## [Brief]
Which lines in the data below contain the word "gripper"? Return each of them.

## [Dataset content]
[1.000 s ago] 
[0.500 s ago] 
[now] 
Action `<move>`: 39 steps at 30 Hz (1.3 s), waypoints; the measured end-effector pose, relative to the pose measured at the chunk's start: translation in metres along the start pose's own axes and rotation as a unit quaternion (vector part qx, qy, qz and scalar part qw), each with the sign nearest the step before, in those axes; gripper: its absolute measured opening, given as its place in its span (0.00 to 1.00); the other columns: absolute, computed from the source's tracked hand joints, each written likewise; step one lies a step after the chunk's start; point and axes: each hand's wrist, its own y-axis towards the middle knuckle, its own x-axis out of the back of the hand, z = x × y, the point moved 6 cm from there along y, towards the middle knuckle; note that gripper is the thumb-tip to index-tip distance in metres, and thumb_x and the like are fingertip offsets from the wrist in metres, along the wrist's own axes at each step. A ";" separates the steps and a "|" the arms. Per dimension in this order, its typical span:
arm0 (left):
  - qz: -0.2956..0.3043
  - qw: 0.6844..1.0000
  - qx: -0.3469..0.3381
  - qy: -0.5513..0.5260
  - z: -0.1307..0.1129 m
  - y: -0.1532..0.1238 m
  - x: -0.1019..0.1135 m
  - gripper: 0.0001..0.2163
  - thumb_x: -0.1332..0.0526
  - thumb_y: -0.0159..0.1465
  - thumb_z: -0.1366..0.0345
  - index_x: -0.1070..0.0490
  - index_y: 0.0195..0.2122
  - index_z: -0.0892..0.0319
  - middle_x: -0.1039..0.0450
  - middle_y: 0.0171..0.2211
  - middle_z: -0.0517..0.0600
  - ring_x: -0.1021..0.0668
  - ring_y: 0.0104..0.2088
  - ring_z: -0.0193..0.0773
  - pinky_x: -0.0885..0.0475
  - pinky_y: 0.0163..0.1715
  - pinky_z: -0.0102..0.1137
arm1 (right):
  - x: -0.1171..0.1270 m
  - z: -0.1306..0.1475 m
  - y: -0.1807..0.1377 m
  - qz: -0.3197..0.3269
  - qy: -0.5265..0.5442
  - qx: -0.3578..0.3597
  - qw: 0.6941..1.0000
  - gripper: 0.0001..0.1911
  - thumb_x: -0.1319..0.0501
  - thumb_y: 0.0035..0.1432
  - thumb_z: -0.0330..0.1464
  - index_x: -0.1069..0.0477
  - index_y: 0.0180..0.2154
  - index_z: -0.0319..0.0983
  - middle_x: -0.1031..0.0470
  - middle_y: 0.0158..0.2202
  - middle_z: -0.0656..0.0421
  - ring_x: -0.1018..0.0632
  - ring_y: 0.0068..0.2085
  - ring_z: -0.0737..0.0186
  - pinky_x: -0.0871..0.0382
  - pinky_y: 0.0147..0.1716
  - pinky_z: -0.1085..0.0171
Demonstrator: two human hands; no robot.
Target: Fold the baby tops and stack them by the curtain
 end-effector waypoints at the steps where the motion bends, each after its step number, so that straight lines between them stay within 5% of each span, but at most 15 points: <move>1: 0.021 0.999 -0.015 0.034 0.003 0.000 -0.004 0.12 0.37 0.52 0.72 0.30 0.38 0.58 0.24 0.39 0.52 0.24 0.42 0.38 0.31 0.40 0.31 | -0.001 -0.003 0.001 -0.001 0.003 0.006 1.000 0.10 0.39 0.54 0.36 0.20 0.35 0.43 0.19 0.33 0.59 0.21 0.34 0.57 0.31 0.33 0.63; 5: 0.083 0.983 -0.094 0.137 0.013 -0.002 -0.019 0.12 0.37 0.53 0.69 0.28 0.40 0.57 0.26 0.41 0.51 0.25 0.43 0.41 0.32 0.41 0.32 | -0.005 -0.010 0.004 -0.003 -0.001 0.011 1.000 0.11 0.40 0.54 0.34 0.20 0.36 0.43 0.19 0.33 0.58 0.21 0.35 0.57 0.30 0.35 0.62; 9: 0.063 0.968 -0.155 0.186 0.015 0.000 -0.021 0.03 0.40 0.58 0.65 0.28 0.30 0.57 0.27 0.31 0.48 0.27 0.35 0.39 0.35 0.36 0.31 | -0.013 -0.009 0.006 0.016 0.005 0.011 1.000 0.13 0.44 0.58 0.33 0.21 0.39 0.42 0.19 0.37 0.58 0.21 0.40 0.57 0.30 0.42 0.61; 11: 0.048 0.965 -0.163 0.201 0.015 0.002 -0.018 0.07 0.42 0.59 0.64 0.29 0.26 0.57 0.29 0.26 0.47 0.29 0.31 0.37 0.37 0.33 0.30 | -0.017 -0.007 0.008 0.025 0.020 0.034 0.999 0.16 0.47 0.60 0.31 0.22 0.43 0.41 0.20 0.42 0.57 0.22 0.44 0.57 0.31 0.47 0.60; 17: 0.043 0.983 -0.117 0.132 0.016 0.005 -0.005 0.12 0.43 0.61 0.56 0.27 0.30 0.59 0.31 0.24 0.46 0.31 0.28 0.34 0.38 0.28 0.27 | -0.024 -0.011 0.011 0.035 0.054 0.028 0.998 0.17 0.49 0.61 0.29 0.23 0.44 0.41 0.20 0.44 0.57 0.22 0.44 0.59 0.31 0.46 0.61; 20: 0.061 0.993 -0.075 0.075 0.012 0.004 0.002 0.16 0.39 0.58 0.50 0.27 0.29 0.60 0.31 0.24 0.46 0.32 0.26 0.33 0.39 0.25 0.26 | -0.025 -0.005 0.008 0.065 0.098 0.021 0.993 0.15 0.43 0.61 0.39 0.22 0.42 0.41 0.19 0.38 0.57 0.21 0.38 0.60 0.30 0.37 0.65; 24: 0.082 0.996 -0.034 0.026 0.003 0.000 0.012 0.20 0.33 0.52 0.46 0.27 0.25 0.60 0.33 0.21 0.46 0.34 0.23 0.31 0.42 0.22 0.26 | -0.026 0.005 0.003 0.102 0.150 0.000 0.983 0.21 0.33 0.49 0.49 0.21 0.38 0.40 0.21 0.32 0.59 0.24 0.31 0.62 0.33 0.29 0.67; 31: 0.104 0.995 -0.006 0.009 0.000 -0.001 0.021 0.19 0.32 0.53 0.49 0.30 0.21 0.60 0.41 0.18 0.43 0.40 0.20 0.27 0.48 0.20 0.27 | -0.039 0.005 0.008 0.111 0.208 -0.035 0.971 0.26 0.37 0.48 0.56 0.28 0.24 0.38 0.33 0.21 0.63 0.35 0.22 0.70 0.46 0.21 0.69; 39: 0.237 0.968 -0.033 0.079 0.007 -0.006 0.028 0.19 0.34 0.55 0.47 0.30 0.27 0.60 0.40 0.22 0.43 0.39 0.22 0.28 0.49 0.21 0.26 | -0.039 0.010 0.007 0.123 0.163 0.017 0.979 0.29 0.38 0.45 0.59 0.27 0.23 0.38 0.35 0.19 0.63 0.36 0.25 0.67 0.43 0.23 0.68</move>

## [Result]
Action `<move>`: 39 steps at 30 Hz (1.3 s), waypoints; the measured end-effector pose, relative to the pose measured at the chunk's start: translation in metres along the start pose's own axes and rotation as a unit quaternion (vector part qx, qy, qz and scalar part qw), each with the sign nearest the step before, in those axes; gripper: its absolute measured opening, given as its place in its span (0.00 to 1.00); the other columns: absolute, computed from the source's tracked hand joints, each written likewise; step one lies a step after the chunk's start; point and axes: each hand's wrist, its own y-axis towards the middle knuckle, its own x-axis out of the back of the hand, z = x × y, the point moved 6 cm from there along y, towards the middle knuckle; note that gripper is the thumb-tip to index-tip distance in metres, and thumb_x and the like are fingertip offsets from the wrist in metres, along the wrist's own axes at each step. A ";" separates the steps and a "|" the arms. Per dimension in this order, its typical span:
  - gripper: 0.0001..0.2163
  - gripper: 0.0001..0.1911

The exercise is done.